Острог подошел к стене, что-то щелкнуло, и свет погас. Один диск светился бледным пятном. С минуту Грэхэм стоял ошеломленный.
Затем, освоившись с темнотой, он увидел, что туманный диск углубился и расцветился, стал походить на овальное окно, сквозь которое открывается далекий вид; его глазам предстала странная сцена.
Грэхэм сначала не мог сообразить, что такое он видит.
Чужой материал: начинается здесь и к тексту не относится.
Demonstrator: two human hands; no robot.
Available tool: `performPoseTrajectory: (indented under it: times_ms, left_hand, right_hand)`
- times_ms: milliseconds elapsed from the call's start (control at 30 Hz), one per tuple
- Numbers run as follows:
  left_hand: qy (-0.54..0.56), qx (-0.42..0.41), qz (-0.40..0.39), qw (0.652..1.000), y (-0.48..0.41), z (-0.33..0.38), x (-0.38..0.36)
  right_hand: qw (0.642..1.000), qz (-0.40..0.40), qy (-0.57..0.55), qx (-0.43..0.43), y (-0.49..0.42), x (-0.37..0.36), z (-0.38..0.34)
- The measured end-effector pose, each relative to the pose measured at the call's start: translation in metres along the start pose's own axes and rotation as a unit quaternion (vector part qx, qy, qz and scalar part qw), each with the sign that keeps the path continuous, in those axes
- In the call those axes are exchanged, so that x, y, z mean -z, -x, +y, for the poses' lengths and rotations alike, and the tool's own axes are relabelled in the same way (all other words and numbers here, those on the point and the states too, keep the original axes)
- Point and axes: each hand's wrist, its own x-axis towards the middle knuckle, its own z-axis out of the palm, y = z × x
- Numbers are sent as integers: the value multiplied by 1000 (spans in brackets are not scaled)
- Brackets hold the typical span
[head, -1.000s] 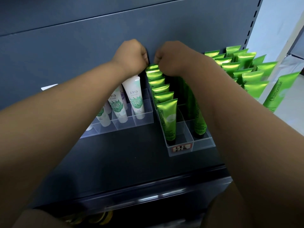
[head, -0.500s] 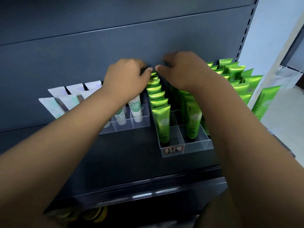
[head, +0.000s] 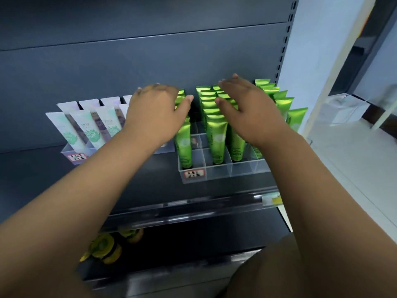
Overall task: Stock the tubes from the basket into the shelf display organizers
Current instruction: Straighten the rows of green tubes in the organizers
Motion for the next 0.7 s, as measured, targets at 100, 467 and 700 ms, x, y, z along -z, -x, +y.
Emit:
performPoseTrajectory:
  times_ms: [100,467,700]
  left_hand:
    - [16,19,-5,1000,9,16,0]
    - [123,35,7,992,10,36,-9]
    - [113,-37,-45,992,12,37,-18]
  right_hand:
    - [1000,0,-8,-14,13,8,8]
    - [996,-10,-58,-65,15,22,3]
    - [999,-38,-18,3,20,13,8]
Перед ним открывался зимний пейзаж; день был ясный, небо — голубовато-серое. Поперек всей картины вдалеке свешивался толстый канат, скрученный из белой проволоки. Ряды громадных ветряных двигателей, широкие промежутки, черные пропасти — все это он видел уже во время своего бегства из дома Белого Совета. Он заметил цепь красных фигурок, проходящих по площади между двумя рядами людей, одетых в черное, и без объяснений Острога догадался, что видит сцену, происходящую на кровле Лондона. Выпавший за ночь снег уже успел растаять. Грэхэм понял, что диск представляет собой усовершенствование прежней камеры-обскуры, хотя это еще не объясняло всего. Красные фигурки двигались слева направо, но исчезали слева; это обстоятельство некоторое время удивляло его, пока он не разобрал, что вся картина двигалась по овалу, как панорама.
— Сейчас вы увидите борьбу, — заявил Острог, стоявший позади него. — Эти люди в красном — пленные. Вы видите то, что происходит на крыше Лондона, — ведь теперь все дома составляют одно целое. И улицы и скверы — все под общей кровлей, не так, как в ваше время.